*TASK INSTRUCTIONS:* Count up the lines of the data below that contain the string "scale", then give only the total.

THE DATA START

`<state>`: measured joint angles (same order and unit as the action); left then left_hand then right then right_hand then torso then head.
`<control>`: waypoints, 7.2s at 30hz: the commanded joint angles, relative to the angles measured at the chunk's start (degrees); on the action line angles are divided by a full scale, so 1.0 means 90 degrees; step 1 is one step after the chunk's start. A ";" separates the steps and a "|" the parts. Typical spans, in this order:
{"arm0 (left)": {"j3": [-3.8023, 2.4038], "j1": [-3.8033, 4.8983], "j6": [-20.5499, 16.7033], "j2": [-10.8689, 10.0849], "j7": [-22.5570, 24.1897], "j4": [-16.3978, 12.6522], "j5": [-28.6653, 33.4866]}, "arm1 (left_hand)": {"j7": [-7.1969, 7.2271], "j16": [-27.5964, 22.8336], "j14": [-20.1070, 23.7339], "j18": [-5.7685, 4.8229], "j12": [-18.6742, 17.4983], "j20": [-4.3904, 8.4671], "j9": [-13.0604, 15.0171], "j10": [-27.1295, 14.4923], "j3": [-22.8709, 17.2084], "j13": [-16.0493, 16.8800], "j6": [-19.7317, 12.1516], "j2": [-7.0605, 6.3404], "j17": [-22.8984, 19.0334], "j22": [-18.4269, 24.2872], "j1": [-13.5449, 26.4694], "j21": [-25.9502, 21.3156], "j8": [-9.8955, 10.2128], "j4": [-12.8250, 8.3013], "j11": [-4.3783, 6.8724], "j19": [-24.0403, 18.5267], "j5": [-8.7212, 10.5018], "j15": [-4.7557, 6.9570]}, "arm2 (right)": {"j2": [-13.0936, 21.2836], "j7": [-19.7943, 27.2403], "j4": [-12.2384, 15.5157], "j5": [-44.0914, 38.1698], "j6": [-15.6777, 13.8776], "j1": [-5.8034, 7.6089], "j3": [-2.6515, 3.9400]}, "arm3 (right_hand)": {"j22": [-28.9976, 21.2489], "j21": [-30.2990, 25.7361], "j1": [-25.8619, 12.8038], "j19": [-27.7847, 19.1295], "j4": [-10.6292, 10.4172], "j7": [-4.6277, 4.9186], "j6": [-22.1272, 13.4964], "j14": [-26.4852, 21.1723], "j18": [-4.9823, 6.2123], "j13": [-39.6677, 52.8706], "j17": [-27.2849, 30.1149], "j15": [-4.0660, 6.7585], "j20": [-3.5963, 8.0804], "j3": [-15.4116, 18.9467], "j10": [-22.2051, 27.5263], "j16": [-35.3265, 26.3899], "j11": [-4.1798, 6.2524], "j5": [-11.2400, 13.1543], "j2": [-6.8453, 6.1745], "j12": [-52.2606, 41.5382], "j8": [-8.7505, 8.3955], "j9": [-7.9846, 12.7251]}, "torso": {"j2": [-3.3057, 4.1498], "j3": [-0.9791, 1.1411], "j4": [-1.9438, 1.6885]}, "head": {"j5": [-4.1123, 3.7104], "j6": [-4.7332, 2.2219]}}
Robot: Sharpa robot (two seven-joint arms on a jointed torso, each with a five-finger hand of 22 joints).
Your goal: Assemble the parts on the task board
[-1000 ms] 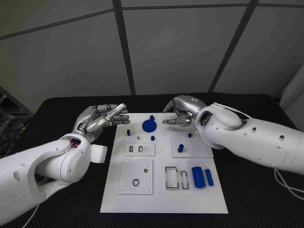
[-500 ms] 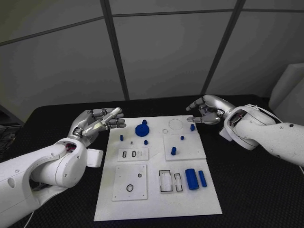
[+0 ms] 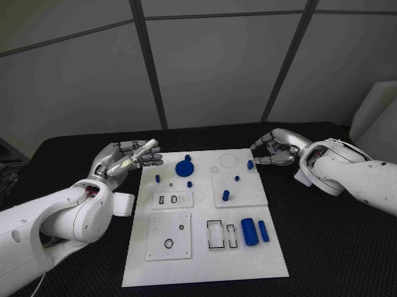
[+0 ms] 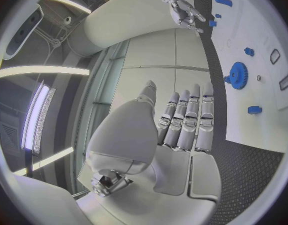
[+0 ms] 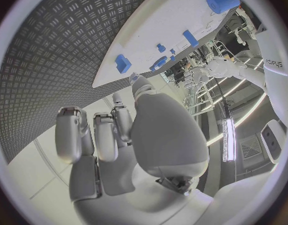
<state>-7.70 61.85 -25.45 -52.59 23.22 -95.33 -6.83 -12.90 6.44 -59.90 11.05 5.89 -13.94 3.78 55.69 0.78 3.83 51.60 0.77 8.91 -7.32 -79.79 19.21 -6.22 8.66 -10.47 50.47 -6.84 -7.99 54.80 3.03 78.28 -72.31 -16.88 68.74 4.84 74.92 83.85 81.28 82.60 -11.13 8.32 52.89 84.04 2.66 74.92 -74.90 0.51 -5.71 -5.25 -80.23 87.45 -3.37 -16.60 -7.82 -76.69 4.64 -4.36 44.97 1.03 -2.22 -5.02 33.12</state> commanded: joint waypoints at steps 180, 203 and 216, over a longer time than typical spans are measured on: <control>-0.0006 0.0008 0.0067 0.0053 -0.0046 0.0274 0.0019 | -0.0030 -0.0110 -0.0002 -0.0074 -0.0066 -0.0027 -0.0002 0.0000 -0.0043 -0.0005 0.0026 0.0067 0.0034 0.0036 -0.0088 -0.0060 0.0061 -0.0133 -0.0014 0.0006 0.0011 -0.0013 | -0.2415 -0.1872 0.0862 -0.1924 0.0590 -0.0371 -0.0459 | 0.0276 0.0024 0.0064 0.0060 0.0332 -0.0077 0.0786 0.0544 -0.0001 0.0107 -0.1151 0.0104 0.0113 -0.0435 0.0117 0.0042 0.0074 0.0429 0.0511 0.0181 0.0278 -0.0091 | -0.0106 -0.0055 -0.0018 | 0.0534 0.0724; -0.0006 0.0007 0.0069 0.0060 -0.0057 0.0293 0.0019 | -0.0030 -0.0110 -0.0002 -0.0074 -0.0066 -0.0027 -0.0002 0.0000 -0.0043 -0.0005 0.0026 0.0067 0.0034 0.0036 -0.0088 -0.0060 0.0061 -0.0133 -0.0014 0.0006 0.0011 -0.0013 | -0.2405 -0.1941 0.0885 -0.1982 0.0526 -0.0377 -0.0460 | 0.0190 -0.0028 -0.0066 0.0009 0.0321 0.0046 0.0457 0.0546 0.0017 -0.0032 -0.1168 0.0010 0.0028 -0.0402 0.0277 0.0045 -0.0036 0.0464 0.0351 0.0345 0.0101 -0.0008 | -0.0106 -0.0057 -0.0021 | 0.0540 0.0715; -0.0005 0.0006 0.0080 0.0071 -0.0073 0.0313 0.0019 | -0.0033 -0.0120 0.0000 -0.0074 -0.0072 -0.0028 -0.0002 -0.0001 -0.0042 -0.0006 0.0025 0.0071 0.0037 0.0040 -0.0086 -0.0066 0.0066 -0.0139 -0.0016 -0.0002 0.0011 -0.0015 | -0.2405 -0.1929 0.0904 -0.1998 0.0342 -0.0377 -0.0460 | 0.0126 -0.0070 -0.0171 -0.0028 0.0250 0.0159 -0.0061 0.0553 0.0031 -0.0243 -0.1202 -0.0084 -0.0061 -0.0312 0.0472 0.0058 -0.0143 0.0642 0.0223 0.0548 -0.0085 0.0054 | -0.0104 -0.0054 -0.0014 | 0.0543 0.0690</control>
<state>-7.71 61.81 -25.38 -52.03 22.47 -92.51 -6.59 -12.90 5.54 -59.90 11.06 5.43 -13.94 3.78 55.69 0.46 3.83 51.60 1.37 9.15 -7.01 -80.40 18.98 -5.99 7.73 -10.47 50.47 -6.84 -7.99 33.09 -13.75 86.37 -89.85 -13.23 65.36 0.76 74.92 83.57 79.90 82.41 -8.89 9.80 52.65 83.93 2.65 72.81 -74.91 0.19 -5.92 -8.31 -76.44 88.18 -4.71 -10.98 -5.41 -71.87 4.20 -3.95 44.02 0.54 -2.37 -0.07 39.33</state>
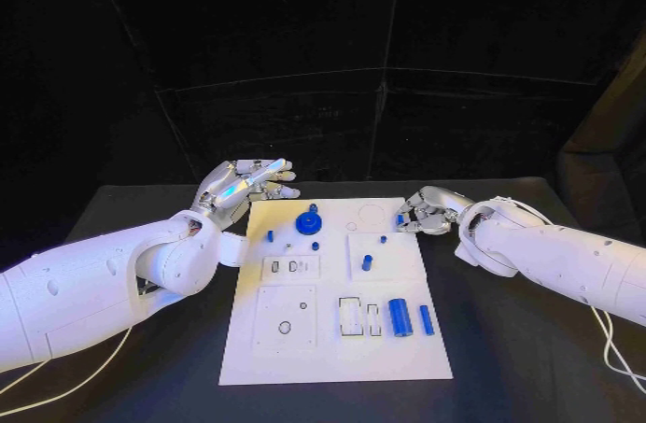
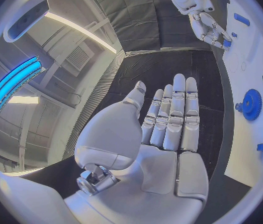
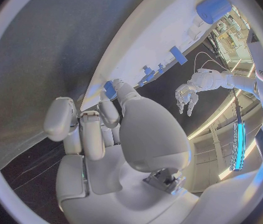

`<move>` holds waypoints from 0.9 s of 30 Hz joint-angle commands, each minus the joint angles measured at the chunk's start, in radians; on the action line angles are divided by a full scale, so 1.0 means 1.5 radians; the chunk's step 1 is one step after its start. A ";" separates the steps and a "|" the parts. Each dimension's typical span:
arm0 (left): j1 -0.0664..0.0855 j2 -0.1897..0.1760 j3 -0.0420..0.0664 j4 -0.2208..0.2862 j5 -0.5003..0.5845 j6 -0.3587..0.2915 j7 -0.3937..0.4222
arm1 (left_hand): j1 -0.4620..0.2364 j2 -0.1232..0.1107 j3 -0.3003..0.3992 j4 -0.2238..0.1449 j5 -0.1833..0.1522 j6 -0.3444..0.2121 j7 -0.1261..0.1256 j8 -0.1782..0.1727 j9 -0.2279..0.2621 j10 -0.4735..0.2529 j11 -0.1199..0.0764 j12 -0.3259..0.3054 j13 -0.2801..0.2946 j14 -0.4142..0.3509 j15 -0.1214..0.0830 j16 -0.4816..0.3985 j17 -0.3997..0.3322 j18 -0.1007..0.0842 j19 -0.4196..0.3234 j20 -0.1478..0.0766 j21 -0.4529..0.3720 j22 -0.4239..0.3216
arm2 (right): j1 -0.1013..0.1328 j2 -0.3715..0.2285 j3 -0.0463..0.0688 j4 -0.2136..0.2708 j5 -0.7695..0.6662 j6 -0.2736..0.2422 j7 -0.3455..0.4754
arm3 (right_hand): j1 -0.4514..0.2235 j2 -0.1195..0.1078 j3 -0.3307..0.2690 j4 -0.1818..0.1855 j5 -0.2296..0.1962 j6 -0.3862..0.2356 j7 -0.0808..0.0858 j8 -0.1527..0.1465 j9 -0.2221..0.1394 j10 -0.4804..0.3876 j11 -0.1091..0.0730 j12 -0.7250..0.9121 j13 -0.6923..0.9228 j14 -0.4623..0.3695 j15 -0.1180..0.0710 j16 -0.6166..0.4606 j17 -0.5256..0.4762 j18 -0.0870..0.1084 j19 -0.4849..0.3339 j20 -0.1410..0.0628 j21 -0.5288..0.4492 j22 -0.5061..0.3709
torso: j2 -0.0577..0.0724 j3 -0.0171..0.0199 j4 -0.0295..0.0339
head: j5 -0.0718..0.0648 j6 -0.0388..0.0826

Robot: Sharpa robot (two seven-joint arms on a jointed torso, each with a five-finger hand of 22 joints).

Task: Assemble the parts on the task board

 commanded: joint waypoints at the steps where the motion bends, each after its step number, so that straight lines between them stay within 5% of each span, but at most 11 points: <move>1: 0.001 0.000 0.000 0.000 -0.001 0.011 0.004 | -0.001 0.007 0.002 -0.002 0.004 0.002 0.003 -0.004 0.000 -0.001 0.003 -0.002 -0.001 -0.002 0.003 -0.003 0.001 0.005 0.001 0.004 -0.003 -0.001 | 0.001 0.001 0.000 0.000 -0.002 -0.009 0.002 | -0.003 0.001 -0.004 -0.001 0.005 -0.004 0.000 -0.004 0.000 -0.005 0.000 -0.003 0.000 0.052 0.001 -0.003 0.086 -0.003 -0.003 0.000 0.000 0.000 | 0.000 -0.0001 -0.0003 | 0.000 0.000; 9: 0.001 0.000 0.000 0.000 -0.001 0.011 0.004 | -0.001 0.007 0.002 -0.002 0.004 0.002 0.003 -0.004 0.000 -0.001 0.003 -0.002 -0.001 -0.002 0.003 -0.003 0.001 0.005 0.001 0.004 -0.003 -0.001 | 0.001 0.002 0.000 -0.001 -0.002 -0.012 0.002 | -0.002 0.007 -0.001 -0.001 0.002 -0.001 0.000 0.000 0.001 -0.004 0.000 -0.001 0.001 0.052 0.002 -0.003 0.087 -0.003 -0.002 0.001 0.000 0.000 | 0.000 -0.0001 0.0002 | 0.000 -0.001; 19: 0.001 0.000 0.000 0.000 -0.001 0.011 0.003 | -0.001 0.007 0.002 -0.002 0.004 0.002 0.003 -0.004 0.000 -0.001 0.003 -0.002 -0.001 -0.002 0.003 -0.003 0.001 0.005 0.001 0.004 -0.003 -0.001 | 0.000 0.002 0.000 0.001 -0.002 -0.026 0.004 | 0.030 0.063 0.056 -0.015 -0.057 0.066 -0.023 0.047 0.016 0.005 -0.020 0.007 0.011 0.052 -0.014 -0.002 0.089 -0.003 0.000 -0.011 0.002 0.003 | 0.000 0.0001 -0.0002 | 0.000 -0.001; 27: 0.001 0.000 0.000 0.000 -0.001 0.012 0.003 | -0.001 0.007 0.002 -0.002 0.004 0.002 0.003 -0.004 0.000 -0.001 0.003 -0.002 -0.001 -0.002 0.003 -0.003 0.001 0.005 0.001 0.004 -0.003 -0.001 | 0.000 -0.002 0.000 0.015 -0.001 -0.048 0.006 | 0.032 0.063 0.078 -0.025 -0.060 0.064 -0.024 0.050 0.015 0.006 -0.021 0.006 0.012 0.053 -0.016 -0.002 0.090 -0.003 0.001 -0.015 0.002 0.003 | -0.001 0.0002 -0.0009 | 0.002 -0.003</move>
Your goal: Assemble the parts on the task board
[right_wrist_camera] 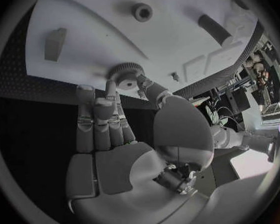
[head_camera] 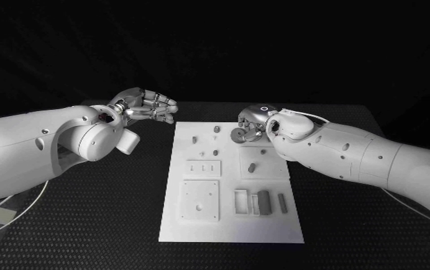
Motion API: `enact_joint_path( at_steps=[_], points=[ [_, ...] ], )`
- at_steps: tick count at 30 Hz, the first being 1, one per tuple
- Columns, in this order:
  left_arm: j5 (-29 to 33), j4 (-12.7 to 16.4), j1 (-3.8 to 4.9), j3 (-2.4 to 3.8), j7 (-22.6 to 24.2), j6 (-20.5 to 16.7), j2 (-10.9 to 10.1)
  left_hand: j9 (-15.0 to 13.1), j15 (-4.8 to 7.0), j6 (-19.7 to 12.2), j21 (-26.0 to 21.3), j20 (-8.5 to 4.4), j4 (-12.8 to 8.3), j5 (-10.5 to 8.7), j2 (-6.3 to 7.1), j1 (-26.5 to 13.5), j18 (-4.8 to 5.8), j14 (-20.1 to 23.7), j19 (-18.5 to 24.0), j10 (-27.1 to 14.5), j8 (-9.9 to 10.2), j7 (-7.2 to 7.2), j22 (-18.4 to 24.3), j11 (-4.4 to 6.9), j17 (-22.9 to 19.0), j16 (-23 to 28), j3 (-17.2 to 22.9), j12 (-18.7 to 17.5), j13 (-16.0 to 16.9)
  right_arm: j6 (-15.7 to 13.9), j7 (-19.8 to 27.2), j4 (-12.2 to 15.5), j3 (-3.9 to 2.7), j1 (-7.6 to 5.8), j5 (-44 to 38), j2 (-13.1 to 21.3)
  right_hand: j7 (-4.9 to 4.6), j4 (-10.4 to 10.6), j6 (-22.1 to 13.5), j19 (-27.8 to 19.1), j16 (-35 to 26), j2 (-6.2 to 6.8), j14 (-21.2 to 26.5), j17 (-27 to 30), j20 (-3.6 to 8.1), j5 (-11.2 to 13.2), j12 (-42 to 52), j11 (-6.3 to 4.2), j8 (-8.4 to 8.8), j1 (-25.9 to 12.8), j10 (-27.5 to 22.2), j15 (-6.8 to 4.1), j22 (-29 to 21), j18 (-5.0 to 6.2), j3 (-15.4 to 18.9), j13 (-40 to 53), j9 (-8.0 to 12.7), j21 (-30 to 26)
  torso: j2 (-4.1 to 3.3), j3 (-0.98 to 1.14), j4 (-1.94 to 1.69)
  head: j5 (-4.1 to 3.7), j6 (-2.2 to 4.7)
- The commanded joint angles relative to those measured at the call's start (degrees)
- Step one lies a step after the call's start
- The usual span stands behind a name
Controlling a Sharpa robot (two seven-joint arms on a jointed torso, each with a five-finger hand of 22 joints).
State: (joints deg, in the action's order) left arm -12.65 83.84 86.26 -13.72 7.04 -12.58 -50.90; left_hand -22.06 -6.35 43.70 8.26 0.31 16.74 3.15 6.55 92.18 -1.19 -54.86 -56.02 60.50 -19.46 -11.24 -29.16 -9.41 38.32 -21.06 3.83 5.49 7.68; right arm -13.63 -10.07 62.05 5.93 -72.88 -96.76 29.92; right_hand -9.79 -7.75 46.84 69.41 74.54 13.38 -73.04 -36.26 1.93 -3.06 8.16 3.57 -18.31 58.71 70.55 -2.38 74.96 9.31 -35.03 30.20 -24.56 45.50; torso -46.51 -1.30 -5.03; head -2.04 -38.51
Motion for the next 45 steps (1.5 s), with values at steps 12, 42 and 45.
enact_joint_path(
  at_steps=[12,42,45],
  points=[
    [-0.12,0.05,0.06,0.03,0.33,0.67,0.15,-0.09,0.05,-0.45,-0.38,0.25,-0.10,-0.22,0.07,-0.35,-0.70,-0.37,-0.08,-0.03,0.16,-0.97,-0.07,-0.18,0.12,0.31,0.38,-0.23,0.10,1.89,1.09,-0.34,0.01,0.33,-0.06,-0.97,1.59,-3.05,1.10,0.21,1.69,-3.20,-0.30,-1.22,0.21,0.06,8.71,-1.88,-0.35,1.54,4.96,-2.18,1.14,5.69,2.53,12.20,0.01,0.61,0.02,-0.02,-0.04,0.21,-0.18],
    [-0.12,0.19,0.06,0.04,0.27,0.72,-0.05,-0.11,0.05,-0.46,-0.41,0.25,-0.11,-0.22,0.09,-0.36,-0.70,-0.40,-0.09,-0.04,0.16,-0.97,-0.10,-0.19,0.23,0.41,0.41,-0.27,0.12,4.90,1.53,-0.57,0.10,0.70,-1.17,-0.48,1.26,-7.47,-1.71,0.31,8.67,-2.80,0.25,-8.13,1.02,0.18,44.44,-1.60,2.27,2.69,-4.79,-1.91,1.27,5.69,1.34,44.93,0.08,4.27,0.02,0.07,0.09,0.24,-0.22],
    [-0.12,0.19,0.06,0.04,0.27,0.73,-0.05,-0.11,0.05,-0.46,-0.41,0.24,-0.11,-0.22,0.09,-0.36,-0.70,-0.40,-0.09,-0.03,0.16,-0.97,-0.10,-0.19,0.24,0.42,0.41,-0.27,0.12,5.01,1.59,-0.56,0.11,0.73,-1.17,-0.46,1.19,-7.81,-2.03,0.24,8.71,-2.69,0.31,-8.23,0.96,0.18,44.64,-1.53,2.43,2.65,-4.95,-1.85,1.26,5.69,1.45,44.86,0.14,4.37,0.03,0.07,0.09,0.19,-0.28]
  ],
)
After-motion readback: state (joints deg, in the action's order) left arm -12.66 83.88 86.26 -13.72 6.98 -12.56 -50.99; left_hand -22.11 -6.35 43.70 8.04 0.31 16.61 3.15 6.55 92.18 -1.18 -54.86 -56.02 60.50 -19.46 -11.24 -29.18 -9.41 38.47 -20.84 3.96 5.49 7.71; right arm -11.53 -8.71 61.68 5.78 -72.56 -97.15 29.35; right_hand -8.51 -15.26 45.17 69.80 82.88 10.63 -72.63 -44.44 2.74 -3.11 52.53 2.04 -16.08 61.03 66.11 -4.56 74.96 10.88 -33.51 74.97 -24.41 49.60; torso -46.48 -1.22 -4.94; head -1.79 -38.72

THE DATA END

*ANSWER TO THE EXERCISE:* 2